Work instruction: For this exercise, restate word for word only the lines from the first line of the data to the line containing "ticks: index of".

Given data:
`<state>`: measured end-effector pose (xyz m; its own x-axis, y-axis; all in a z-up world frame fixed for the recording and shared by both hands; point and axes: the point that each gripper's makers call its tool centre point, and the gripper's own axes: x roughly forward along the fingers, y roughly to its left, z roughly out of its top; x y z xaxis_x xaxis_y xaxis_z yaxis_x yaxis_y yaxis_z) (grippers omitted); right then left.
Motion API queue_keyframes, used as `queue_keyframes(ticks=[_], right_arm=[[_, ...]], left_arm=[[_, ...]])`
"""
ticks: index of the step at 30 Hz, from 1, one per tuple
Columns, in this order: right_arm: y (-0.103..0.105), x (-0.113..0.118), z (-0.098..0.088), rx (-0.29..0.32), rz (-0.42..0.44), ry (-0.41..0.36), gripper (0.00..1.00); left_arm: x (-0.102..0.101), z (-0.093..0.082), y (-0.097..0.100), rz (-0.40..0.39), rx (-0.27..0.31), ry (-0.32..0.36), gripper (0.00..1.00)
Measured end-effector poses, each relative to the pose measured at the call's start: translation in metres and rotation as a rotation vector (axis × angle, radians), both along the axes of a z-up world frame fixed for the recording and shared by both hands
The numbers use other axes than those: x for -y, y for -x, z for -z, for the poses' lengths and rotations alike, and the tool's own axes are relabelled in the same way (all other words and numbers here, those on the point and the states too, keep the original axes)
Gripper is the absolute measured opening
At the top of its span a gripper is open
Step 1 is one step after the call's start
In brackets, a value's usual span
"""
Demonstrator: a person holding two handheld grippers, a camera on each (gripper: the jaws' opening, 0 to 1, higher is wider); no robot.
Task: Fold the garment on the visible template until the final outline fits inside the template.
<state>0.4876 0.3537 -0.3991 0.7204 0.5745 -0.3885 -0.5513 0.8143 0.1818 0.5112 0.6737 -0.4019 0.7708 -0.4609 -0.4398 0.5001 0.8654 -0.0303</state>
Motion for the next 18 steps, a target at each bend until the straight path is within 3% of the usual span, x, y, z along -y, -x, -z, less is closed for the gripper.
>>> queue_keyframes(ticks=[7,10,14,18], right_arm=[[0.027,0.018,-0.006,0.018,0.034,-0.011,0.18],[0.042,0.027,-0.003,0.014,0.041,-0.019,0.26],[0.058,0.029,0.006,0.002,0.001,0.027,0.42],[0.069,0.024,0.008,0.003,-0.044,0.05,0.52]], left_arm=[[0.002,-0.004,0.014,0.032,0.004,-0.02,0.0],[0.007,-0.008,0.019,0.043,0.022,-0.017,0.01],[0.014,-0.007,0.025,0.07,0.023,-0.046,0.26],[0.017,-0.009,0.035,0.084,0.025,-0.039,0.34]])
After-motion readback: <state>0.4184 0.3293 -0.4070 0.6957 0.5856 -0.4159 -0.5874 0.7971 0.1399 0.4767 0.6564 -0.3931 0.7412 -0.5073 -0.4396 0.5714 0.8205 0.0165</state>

Result of this exercise:
`<state>`: measured end-effector pose (xyz m; its own x-axis, y-axis; all in a z-up world frame fixed for the recording and shared by both hands; point and axes: the point that each gripper's makers call its tool centre point, and the gripper's own axes: x roughly forward along the fingers, y roughly to its left, z roughly out of its top; x y z xaxis_x xaxis_y xaxis_z yaxis_x yaxis_y yaxis_z) (grippers omitted); right then left.
Motion API queue_keyframes, used as `queue_keyframes(ticks=[_], right_arm=[[_, ...]], left_arm=[[_, ...]])`
"""
ticks: index of the step at 30 Hz, from 1, one per tuple

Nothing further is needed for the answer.